**STUDY MATERIAL**.
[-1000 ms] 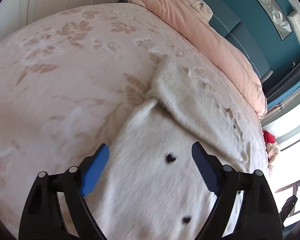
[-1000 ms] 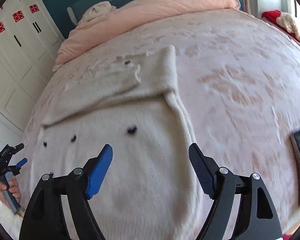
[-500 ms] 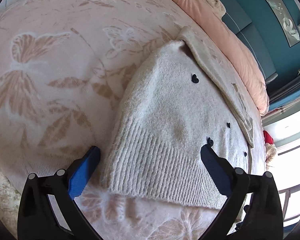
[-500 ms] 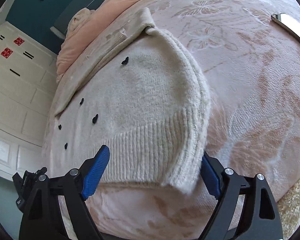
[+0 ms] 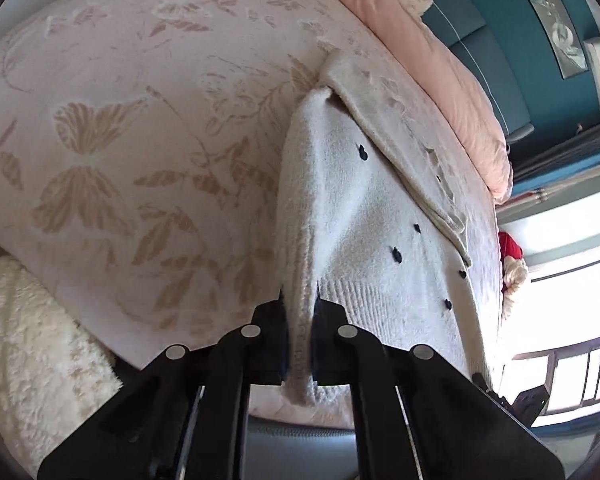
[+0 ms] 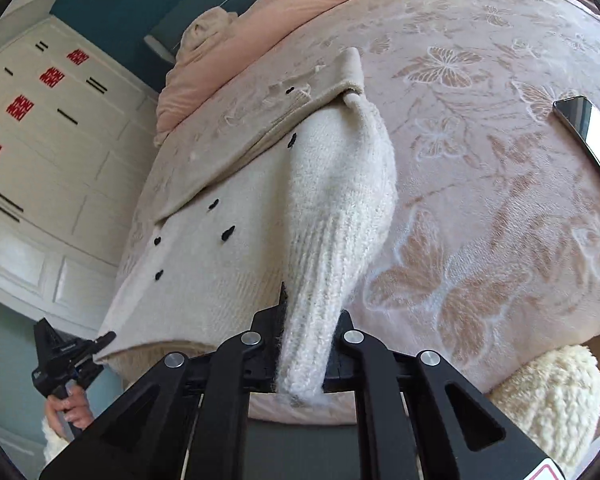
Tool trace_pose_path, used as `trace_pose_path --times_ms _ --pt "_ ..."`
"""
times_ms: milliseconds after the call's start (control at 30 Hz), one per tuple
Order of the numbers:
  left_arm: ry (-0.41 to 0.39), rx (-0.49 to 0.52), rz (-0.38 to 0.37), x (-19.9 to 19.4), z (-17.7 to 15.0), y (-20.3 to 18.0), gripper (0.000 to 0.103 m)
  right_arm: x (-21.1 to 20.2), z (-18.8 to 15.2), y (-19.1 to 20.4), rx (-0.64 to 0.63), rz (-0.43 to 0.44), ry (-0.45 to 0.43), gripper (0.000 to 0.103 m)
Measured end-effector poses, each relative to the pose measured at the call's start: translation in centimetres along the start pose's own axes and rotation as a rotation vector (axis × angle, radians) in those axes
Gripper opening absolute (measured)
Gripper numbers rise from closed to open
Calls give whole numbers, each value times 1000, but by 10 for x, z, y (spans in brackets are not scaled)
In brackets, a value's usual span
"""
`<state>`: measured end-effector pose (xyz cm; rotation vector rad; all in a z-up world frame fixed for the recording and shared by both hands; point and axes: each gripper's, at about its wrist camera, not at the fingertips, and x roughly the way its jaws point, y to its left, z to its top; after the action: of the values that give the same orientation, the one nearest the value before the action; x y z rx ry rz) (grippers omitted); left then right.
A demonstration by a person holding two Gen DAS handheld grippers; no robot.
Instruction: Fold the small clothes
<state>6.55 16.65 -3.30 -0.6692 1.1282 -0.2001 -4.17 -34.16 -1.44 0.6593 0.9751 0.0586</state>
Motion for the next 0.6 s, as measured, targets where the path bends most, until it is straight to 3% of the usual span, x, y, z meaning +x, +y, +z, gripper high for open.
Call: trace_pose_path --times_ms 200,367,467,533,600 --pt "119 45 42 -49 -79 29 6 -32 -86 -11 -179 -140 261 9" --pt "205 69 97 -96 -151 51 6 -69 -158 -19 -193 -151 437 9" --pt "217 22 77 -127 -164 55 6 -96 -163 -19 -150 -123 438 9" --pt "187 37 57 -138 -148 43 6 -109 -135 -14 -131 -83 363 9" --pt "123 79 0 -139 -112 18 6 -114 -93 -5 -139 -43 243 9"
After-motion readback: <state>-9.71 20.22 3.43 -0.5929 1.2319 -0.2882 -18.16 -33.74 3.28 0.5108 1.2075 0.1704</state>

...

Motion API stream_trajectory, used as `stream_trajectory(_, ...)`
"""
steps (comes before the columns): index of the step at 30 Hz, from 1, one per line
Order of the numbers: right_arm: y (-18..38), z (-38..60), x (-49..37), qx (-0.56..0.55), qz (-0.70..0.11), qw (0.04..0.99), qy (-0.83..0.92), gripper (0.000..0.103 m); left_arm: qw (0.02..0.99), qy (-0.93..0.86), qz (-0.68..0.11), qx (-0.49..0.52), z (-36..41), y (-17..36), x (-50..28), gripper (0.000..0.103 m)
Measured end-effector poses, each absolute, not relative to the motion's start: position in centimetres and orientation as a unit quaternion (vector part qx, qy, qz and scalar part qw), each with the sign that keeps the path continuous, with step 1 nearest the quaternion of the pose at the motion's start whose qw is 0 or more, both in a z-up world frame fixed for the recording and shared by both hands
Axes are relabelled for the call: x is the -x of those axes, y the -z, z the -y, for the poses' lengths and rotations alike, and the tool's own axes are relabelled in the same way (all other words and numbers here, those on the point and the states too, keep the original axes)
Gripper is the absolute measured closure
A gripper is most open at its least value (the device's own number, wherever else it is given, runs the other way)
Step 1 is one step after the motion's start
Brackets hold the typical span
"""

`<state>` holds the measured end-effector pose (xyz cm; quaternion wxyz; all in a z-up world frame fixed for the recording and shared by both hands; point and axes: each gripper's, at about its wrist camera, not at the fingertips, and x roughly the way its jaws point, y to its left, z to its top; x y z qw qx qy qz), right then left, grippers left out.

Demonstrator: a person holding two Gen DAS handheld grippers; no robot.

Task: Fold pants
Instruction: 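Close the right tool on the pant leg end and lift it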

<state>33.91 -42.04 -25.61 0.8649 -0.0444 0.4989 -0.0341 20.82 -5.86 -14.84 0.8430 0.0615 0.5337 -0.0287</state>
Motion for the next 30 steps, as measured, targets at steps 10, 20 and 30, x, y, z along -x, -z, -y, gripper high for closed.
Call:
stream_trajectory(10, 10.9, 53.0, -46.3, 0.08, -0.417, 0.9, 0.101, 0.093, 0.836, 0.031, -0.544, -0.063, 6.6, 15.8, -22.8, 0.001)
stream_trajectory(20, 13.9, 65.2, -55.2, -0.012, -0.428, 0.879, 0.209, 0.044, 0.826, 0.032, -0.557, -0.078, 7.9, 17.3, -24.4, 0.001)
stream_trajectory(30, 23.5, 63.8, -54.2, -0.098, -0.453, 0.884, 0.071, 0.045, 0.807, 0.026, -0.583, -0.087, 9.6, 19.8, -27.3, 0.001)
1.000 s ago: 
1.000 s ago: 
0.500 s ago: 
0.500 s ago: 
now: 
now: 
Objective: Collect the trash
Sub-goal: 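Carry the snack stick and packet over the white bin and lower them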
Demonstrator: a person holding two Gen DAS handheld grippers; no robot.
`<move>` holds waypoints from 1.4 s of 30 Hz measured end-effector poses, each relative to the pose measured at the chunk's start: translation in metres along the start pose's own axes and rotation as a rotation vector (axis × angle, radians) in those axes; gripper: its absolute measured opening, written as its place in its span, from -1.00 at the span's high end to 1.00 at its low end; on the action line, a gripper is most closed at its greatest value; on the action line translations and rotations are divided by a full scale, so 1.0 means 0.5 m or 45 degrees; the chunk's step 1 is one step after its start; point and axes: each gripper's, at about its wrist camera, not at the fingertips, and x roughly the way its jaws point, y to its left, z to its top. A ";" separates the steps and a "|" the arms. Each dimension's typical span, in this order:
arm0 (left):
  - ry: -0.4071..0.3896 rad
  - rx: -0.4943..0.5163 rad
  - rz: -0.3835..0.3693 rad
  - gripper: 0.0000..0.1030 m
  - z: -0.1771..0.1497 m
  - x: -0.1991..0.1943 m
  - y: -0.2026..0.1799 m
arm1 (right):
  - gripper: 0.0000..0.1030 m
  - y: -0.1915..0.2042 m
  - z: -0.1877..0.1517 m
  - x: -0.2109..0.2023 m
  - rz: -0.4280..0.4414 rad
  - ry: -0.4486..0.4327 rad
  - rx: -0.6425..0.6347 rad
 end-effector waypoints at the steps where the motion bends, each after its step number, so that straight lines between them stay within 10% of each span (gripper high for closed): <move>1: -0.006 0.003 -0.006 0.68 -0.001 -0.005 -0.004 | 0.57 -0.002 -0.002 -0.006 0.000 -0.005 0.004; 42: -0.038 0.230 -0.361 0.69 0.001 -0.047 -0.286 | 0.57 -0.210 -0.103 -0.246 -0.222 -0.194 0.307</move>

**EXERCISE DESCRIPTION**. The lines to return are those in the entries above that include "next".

**RESULT FOR THIS TASK**.
Motion for the next 0.6 s, as measured, targets where the path bends most, until it is straight to 3% of the usual span, x, y, z meaning +x, +y, +z, gripper high for open.
Motion for the next 30 steps, as measured, targets at steps 10, 20 and 30, x, y, z along -x, -z, -y, gripper high for closed.

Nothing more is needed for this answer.